— About this exercise —
Word for word, transcribe the listing that follows, minus any pictures.

— Collected data —
+--

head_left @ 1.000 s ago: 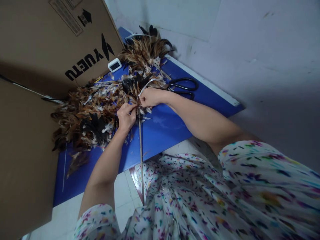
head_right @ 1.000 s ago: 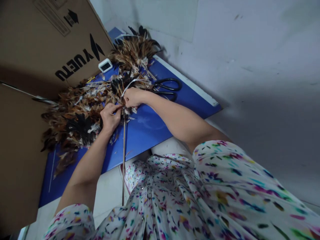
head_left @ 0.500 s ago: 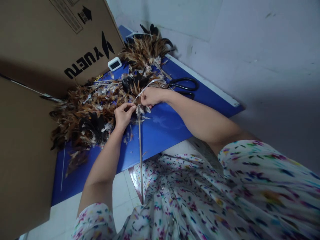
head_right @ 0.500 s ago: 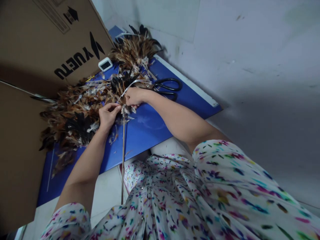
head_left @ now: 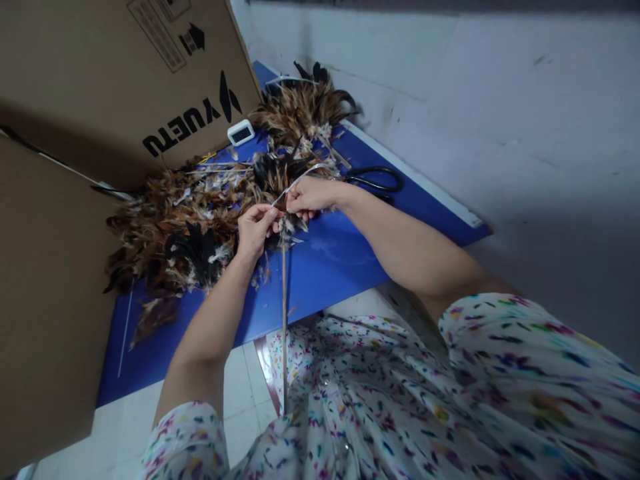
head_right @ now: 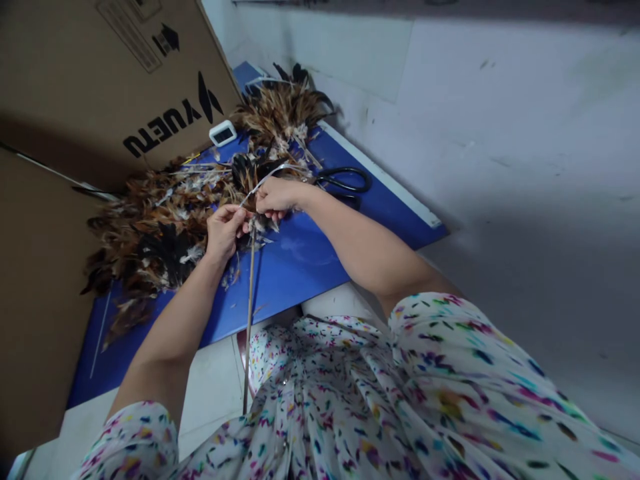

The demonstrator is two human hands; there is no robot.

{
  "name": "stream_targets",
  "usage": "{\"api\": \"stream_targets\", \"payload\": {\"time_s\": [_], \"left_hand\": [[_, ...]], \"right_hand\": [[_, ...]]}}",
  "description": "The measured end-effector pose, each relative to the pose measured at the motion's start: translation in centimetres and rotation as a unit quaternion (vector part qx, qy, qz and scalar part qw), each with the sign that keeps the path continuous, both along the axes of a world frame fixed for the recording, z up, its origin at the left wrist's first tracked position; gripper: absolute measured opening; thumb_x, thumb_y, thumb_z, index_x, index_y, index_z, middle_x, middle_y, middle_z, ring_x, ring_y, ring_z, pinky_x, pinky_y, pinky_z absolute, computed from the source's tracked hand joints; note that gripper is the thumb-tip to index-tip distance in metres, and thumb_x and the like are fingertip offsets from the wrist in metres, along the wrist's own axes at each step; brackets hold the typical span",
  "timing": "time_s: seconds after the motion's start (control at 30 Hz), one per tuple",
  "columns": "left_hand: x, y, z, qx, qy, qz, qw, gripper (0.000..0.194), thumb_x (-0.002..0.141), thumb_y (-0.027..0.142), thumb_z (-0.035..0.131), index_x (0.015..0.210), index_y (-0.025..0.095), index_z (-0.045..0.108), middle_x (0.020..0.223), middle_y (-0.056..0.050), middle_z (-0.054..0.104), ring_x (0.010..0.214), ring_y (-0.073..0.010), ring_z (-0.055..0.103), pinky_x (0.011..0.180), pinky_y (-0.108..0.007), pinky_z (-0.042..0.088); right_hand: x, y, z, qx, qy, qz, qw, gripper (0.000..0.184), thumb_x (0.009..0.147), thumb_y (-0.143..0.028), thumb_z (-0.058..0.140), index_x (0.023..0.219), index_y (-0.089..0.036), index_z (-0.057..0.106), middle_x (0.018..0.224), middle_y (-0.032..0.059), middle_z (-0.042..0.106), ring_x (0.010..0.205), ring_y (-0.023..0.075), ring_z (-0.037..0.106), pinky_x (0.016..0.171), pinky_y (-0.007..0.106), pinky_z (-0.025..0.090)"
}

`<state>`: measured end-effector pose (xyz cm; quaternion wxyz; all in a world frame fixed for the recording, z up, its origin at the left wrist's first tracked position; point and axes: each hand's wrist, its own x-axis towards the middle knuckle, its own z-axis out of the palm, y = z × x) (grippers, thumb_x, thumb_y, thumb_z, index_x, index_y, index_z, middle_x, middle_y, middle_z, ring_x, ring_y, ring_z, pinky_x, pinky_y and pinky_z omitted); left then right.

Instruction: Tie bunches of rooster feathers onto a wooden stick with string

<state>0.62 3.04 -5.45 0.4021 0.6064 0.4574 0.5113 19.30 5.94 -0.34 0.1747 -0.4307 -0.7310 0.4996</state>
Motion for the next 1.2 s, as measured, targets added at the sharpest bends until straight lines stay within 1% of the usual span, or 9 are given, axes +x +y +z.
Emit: {"api": "stream_targets", "payload": {"time_s": [0.1,0.17,0.27,0.43,0.67,0.77,0.83,1.0,1.2], "left_hand": [[0.0,0.2,-0.2,0.006,0.027,0.013,1.0,0.041,0.066,0.053,0.076,0.082,0.02,0.057,0.067,0.0,0.068,0.044,-0.008,0.056,0.037,-0.019,0.032],[0.0,0.3,-0.2,0.012,0.04,0.02,0.999,0.043,0.065,0.05,0.077,0.085,0.022,0.053,0.061,0.004,0.065,0.043,-0.0081,0.056,0.038,-0.018,0.034],[0.0,0.3,-0.1,0.025,0.05,0.026,0.998,0.043,0.064,0.048,0.078,0.08,0.022,0.048,0.053,0.007,0.058,0.042,-0.0086,0.055,0.038,-0.018,0.035],[0.2,0.0,0.1,0.031,0.089,0.036,0.995,0.032,0.066,0.044,0.078,0.074,0.019,0.059,0.059,0.003,0.063,0.047,-0.0094,0.059,0.038,-0.019,0.039],[0.6,-0.6,0.5,0.025,0.124,0.04,0.991,0.011,0.068,0.023,0.072,0.077,0.017,0.07,0.062,0.001,0.067,0.047,-0.0097,0.059,0.046,-0.021,0.048],[0.8,-0.7,0.6,0.021,0.137,0.044,0.989,0.011,0.068,0.019,0.07,0.078,0.016,0.071,0.062,0.001,0.068,0.047,-0.0097,0.059,0.047,-0.021,0.048],[0.8,-0.7,0.6,0.022,0.147,0.053,0.988,0.01,0.068,0.017,0.069,0.078,0.016,0.071,0.063,0.0,0.068,0.047,-0.0101,0.059,0.047,-0.021,0.048],[0.8,-0.5,0.5,0.029,0.177,0.077,0.981,0.009,0.068,0.017,0.07,0.076,0.017,0.072,0.059,0.0,0.067,0.046,-0.0116,0.059,0.048,-0.022,0.047],[0.9,-0.8,0.8,0.038,0.193,0.079,0.977,0.006,0.07,0.021,0.07,0.074,0.017,0.072,0.054,0.002,0.065,0.045,-0.0119,0.059,0.048,-0.022,0.045]], "right_hand": [[-0.2,-0.3,0.1,0.003,-0.006,-0.005,1.0,0.009,0.076,-0.011,0.058,0.068,-0.015,0.055,0.058,-0.0021,0.056,0.049,0.0071,0.052,0.05,0.02,0.044],[-0.3,-0.4,0.0,0.003,0.001,-0.004,1.0,0.009,0.074,-0.01,0.057,0.067,-0.015,0.056,0.058,-0.0018,0.056,0.049,0.0079,0.052,0.05,0.021,0.044],[-0.4,-0.5,-0.1,0.001,0.017,-0.008,1.0,0.008,0.074,-0.009,0.055,0.067,-0.014,0.056,0.055,-0.002,0.054,0.048,0.0082,0.052,0.047,0.021,0.043],[-0.5,-0.4,-0.3,0.01,0.022,-0.017,1.0,0.006,0.075,-0.01,0.057,0.07,-0.013,0.06,0.053,-0.0028,0.054,0.047,0.0073,0.052,0.046,0.018,0.042],[-0.6,-0.4,-0.7,0.038,0.018,-0.018,0.999,0.004,0.072,-0.011,0.059,0.07,-0.012,0.063,0.052,-0.0023,0.055,0.049,0.0078,0.053,0.047,0.019,0.044],[-0.7,-0.6,-0.4,0.075,-0.017,-0.023,0.997,0.009,0.072,-0.014,0.058,0.074,-0.012,0.067,0.053,-0.0015,0.056,0.049,0.0084,0.054,0.049,0.019,0.043],[-0.8,-0.7,-0.2,0.12,-0.063,-0.026,0.99,0.013,0.072,-0.018,0.059,0.077,-0.012,0.07,0.054,0.0003,0.059,0.052,0.0101,0.056,0.052,0.02,0.043],[-1.2,-1.1,0.0,0.256,-0.126,-0.03,0.958,0.015,0.069,-0.022,0.061,0.076,-0.014,0.072,0.076,0.0064,0.07,0.075,0.0162,0.063,0.062,0.023,0.041],[-1.7,-1.6,0.1,0.283,-0.155,-0.04,0.946,0.018,0.071,-0.021,0.06,0.081,-0.014,0.072,0.081,0.0096,0.07,0.078,0.0191,0.061,0.065,0.026,0.04]]}}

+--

— Output below —
head_left @ 1.000 s ago: 
head_right @ 1.000 s ago: 
head_left @ 0.500 s ago: 
head_right @ 0.500 s ago: 
head_left @ now: 
head_right @ now: 

The demonstrator is two human hands; there is no robot.

{
  "name": "stream_targets",
  "usage": "{\"api\": \"stream_targets\", \"payload\": {\"time_s\": [_], \"left_hand\": [[_, ...]], \"right_hand\": [[_, ...]]}}",
  "description": "The measured end-effector pose, each relative to the pose measured at the motion's start: translation in centimetres and rotation as a unit quaternion (vector part qx, qy, qz and scalar part qw), each with the sign that keeps the path continuous, both along the axes of a world frame fixed for the recording, z up, its origin at the left wrist's first tracked position; gripper: absolute measured opening; thumb_x, thumb_y, thumb_z, index_x, index_y, index_z, middle_x, middle_y, middle_z, ring_x, ring_y, ring_z, pinky_x, pinky_y, pinky_z absolute, computed from the source's tracked hand joints; note that gripper is the thumb-tip to index-tip distance in metres, and thumb_x and the like are fingertip offsets from the wrist in metres, along the wrist's own axes at each step; brackets hold the typical span",
  "timing": "time_s: seconds after the motion's start (control at 30 Hz), one per tuple",
  "columns": "left_hand: x, y, z, qx, qy, qz, qw, gripper (0.000..0.194), thumb_x (-0.002..0.141), thumb_y (-0.027..0.142), thumb_z (-0.035..0.131), index_x (0.015..0.210), index_y (-0.025..0.095), index_z (-0.045..0.108), middle_x (0.020..0.223), middle_y (-0.056..0.050), middle_z (-0.054..0.104), ring_x (0.010..0.214), ring_y (-0.073..0.010), ring_z (-0.055..0.103), pinky_x (0.011..0.180), pinky_y (-0.108..0.007), pinky_z (-0.042..0.088); right_hand: x, y, z, qx, qy, qz, qw, gripper (0.000..0.184), thumb_x (0.009..0.147), thumb_y (-0.143..0.028), thumb_z (-0.058..0.140), index_x (0.023..0.219), index_y (-0.089..0.036), index_z (-0.057..0.106), middle_x (0.018..0.224), middle_y (-0.032..0.059), middle_z (-0.042..0.106), ring_x (0.010..0.205), ring_y (-0.023..0.075), ring_z (-0.037..0.106), pinky_x (0.016..0.171), pinky_y (-0.007..0.106), pinky_z (-0.025..0.090)"
}

`<state>`: measured end-effector pose (xyz cm; quaternion wxyz; all in a world frame fixed for the recording, z up, its origin at the left wrist's first tracked position; point and axes: each hand's wrist, its own x-axis towards the middle knuckle, its own z-axis out of the palm, y = z × x) (grippers, thumb_x, thumb_y, thumb_z, index_x, index_y, index_z, middle_x, middle_y, middle_z, ring_x, ring_y, ring_z, pinky_x, pinky_y and pinky_z omitted); left then right.

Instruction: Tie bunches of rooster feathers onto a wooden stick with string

<state>0.62 3.04 -5.45 0.4021 0.6064 0.4574 0.5113 19.30 5.94 -0.34 0.1747 -0.4307 -0.7310 0.4996</state>
Motion for the next 1.2 s, as measured, targets added at the sharpest bends until straight lines stay within 1% of the usual span, or 9 are given, axes +x +y +z.
Emit: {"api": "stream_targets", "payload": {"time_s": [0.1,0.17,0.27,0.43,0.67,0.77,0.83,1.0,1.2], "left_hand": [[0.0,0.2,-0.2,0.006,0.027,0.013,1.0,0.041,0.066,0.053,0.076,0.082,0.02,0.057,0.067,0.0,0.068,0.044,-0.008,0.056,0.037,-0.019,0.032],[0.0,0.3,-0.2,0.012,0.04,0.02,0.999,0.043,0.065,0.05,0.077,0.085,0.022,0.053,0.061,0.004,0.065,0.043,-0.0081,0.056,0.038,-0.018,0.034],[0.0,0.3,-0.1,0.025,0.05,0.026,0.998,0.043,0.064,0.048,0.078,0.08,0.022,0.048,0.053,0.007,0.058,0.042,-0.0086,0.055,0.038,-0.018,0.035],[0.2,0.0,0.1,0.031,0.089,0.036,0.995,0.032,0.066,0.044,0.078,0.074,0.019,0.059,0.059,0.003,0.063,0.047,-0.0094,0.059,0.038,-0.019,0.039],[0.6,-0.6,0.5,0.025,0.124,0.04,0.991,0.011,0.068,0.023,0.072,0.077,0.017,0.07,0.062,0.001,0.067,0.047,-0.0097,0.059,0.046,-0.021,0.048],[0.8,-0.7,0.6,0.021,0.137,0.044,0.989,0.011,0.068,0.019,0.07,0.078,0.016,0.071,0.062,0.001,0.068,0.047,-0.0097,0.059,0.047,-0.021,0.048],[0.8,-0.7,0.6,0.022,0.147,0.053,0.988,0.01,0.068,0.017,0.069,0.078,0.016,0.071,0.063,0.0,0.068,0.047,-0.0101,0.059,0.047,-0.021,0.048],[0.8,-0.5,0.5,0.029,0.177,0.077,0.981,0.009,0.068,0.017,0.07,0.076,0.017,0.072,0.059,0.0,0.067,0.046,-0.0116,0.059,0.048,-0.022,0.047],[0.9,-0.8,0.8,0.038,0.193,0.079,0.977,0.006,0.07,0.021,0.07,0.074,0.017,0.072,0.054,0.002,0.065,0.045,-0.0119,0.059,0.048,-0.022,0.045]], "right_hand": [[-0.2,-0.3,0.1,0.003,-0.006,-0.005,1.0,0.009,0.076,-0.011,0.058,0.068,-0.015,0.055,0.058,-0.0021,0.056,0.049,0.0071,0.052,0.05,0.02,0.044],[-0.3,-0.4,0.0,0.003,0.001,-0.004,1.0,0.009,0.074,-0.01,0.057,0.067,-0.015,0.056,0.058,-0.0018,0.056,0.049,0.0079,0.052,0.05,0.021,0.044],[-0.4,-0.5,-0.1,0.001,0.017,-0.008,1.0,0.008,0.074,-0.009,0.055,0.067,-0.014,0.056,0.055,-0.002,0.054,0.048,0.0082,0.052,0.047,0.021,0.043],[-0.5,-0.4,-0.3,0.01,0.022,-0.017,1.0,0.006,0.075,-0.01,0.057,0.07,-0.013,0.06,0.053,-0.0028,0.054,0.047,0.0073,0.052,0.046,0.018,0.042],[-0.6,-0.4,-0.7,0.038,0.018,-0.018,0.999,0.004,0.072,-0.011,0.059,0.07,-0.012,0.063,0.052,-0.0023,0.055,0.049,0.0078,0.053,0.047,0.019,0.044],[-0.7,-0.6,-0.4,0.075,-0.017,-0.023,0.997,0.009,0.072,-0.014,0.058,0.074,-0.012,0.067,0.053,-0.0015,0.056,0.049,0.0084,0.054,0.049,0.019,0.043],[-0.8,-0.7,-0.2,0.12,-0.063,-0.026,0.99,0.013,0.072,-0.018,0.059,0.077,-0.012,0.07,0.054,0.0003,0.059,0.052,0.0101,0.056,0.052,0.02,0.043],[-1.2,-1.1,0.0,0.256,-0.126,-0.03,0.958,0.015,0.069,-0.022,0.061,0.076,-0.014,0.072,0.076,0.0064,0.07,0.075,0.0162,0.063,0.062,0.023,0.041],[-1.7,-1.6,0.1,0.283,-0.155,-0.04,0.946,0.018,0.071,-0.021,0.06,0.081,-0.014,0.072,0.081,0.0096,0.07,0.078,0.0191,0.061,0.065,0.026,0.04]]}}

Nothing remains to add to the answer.